SARS-CoV-2 requires acidic pH 6.2 to 6.8 to infect cells; sequential steps of S1-fragment dissociation, fusion, & content release from cell surface in TMPRRS2-overexpressing cells ONLY if exposed to
by Paul Alexander
acidic pH; Membrane fusion (viral & host cell) and genome penetration require virion exposure to an acidic milieu of pH 6.2 to 6.8, even when furin and TMPRSS2 cleavages have occurred.
‘Severe acute respiratory syndrome coronavirus 2 (SARS-CoV-2) cell entry begins with engagement at the cell surface and ends with deposition of the viral contents into the cytosol by membrane fusion. The first step is binding of the viral spike (S) protein with its cellular receptor angiotensin converting enzyme (ACE2) (1–4). The last step delivers the viral genomic RNA in association with the nucleocapsid protein (N), which is removed for translation of the input genome (5, 6). Proteolytic activation of S by additional host-cell factors is necessary for it to function as a fusogen. Cleavage of S by furin in producer cells (7) generates the S1 receptor binding subunit noncovalently associated with the S2 fusion subunit. The S protein is cleaved by cell surface or endosomal proteases during virion entry into host cells, which activate the viral fusion machinery (1, 8–10). This entry-associated proteolysis of S has led to the current model of two routes of infectious cell entry, as follows: fusion of viral and cellular membranes at the host-cell surface or fusion following endosomal uptake (6).
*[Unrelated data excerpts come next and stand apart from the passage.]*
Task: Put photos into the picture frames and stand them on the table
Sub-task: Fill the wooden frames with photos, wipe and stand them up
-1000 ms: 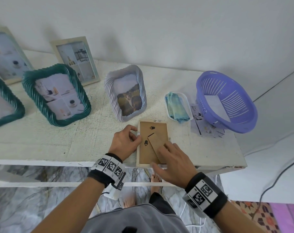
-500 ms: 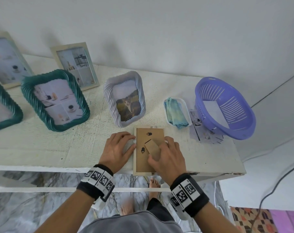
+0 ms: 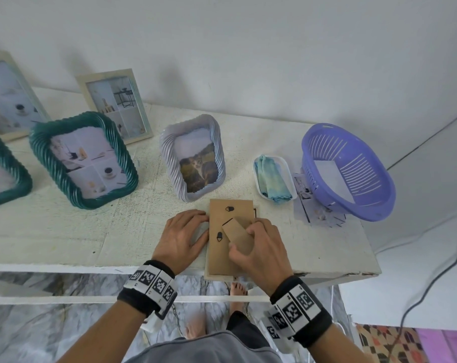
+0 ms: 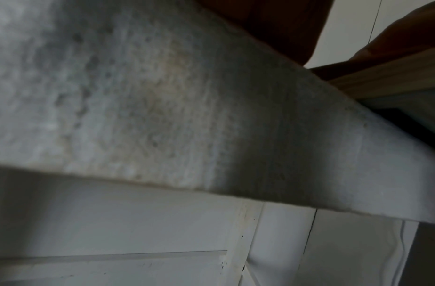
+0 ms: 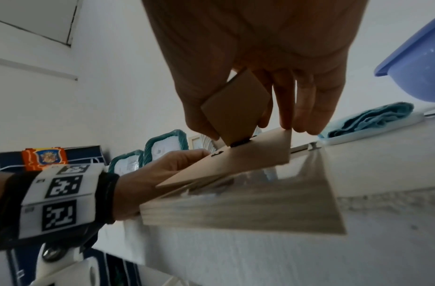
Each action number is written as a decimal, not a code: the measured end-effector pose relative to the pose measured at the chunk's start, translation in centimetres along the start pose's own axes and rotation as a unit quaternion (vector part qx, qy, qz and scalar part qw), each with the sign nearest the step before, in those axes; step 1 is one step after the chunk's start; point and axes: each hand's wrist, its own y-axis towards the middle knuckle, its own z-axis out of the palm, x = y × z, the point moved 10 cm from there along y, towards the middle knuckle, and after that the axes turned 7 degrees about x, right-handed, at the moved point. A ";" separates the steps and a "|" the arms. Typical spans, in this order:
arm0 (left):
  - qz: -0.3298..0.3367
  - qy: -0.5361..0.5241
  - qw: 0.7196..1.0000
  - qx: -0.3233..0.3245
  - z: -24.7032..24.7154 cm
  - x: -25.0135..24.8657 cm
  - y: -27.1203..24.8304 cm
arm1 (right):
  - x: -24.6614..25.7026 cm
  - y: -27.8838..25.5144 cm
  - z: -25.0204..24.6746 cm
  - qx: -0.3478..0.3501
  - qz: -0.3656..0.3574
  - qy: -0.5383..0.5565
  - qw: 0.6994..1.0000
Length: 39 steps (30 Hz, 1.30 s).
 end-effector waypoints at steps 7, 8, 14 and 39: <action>-0.010 -0.037 0.999 -0.022 -0.6 0.2 -0.2 | -5.8 -0.1 -4.2 -0.010 0.075 -0.013 0.997; -0.013 -0.044 0.999 -0.027 -0.7 0.2 -0.2 | -6.9 -0.3 -4.6 -0.001 0.094 -0.030 0.995; -0.031 -0.048 0.998 -0.036 -1.0 0.1 -0.4 | -10.3 -1.4 -3.9 0.039 0.140 -0.070 0.987; -0.068 -0.059 0.996 -0.018 -0.9 0.6 -0.4 | -0.8 1.4 6.7 0.236 -0.017 -0.163 0.958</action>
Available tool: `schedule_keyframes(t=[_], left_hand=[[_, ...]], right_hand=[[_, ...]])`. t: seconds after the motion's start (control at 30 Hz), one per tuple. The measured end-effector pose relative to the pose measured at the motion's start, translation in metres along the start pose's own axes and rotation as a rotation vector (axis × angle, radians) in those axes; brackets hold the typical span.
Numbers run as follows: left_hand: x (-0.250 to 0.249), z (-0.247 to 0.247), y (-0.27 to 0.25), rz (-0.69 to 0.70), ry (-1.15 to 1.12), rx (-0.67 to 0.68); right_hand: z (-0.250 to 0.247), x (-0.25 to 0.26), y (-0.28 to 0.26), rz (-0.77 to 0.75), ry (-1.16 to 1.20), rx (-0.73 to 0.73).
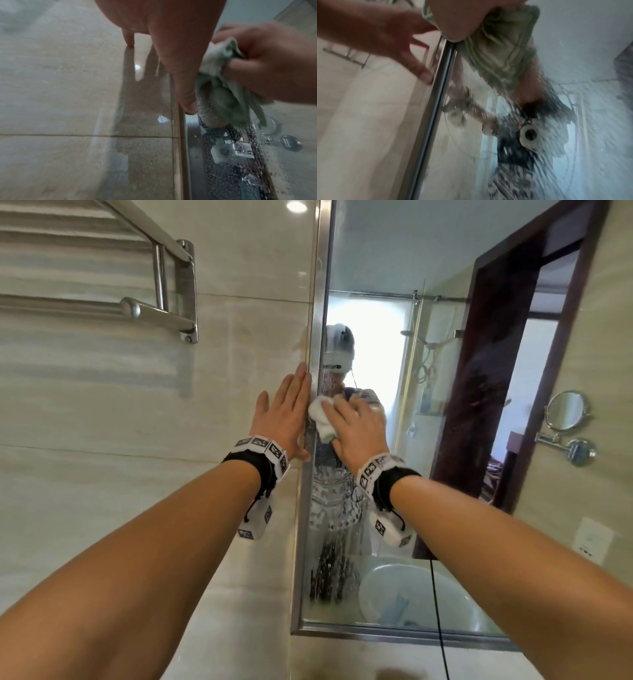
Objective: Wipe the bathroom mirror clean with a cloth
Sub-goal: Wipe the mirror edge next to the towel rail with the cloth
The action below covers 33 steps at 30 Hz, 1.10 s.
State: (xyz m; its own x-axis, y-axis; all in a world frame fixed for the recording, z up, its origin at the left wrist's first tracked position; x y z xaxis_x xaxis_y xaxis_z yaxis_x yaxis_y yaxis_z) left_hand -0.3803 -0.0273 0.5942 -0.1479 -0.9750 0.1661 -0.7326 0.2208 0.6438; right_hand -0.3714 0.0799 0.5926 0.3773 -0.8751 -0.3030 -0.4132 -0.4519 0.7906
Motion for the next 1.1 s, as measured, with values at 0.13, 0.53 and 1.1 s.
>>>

The cellular proteases that are involved in processing S during entry include the transmembrane serine proteases TMPRSS2 or TMPRSS4 found at the cell surface (1, 8) and the endosomal cathepsins that require the acidic milieu of the compartments in which they are enriched (1, 10). Processing of S by TMPRSS proteases or by cathepsins, at a site designated S2', depends on prior cleavage at the furin site in the producer cells (7, 11, 12). TMPRSS cleavage has been thought to result in infection from the plasma membrane and cathepsin cleavage, in cells lacking TMPRSS activity, with infection from endosomes (5, 6). Chemical inhibitors of TMPRSS or cathepsin proteases in cells in culture indeed show that infection of some cell types is more sensitive to inhibition of endosomal cathepsins, whereas others are more sensitive to inhibition of TMPRSS proteases (1, 9). TMPRSS inhibitors such as camostat and nafamostat are in clinical development as SARS-CoV-2 therapeutics, further highlighting the need to understand how entry pathways depend upon specific proteases.’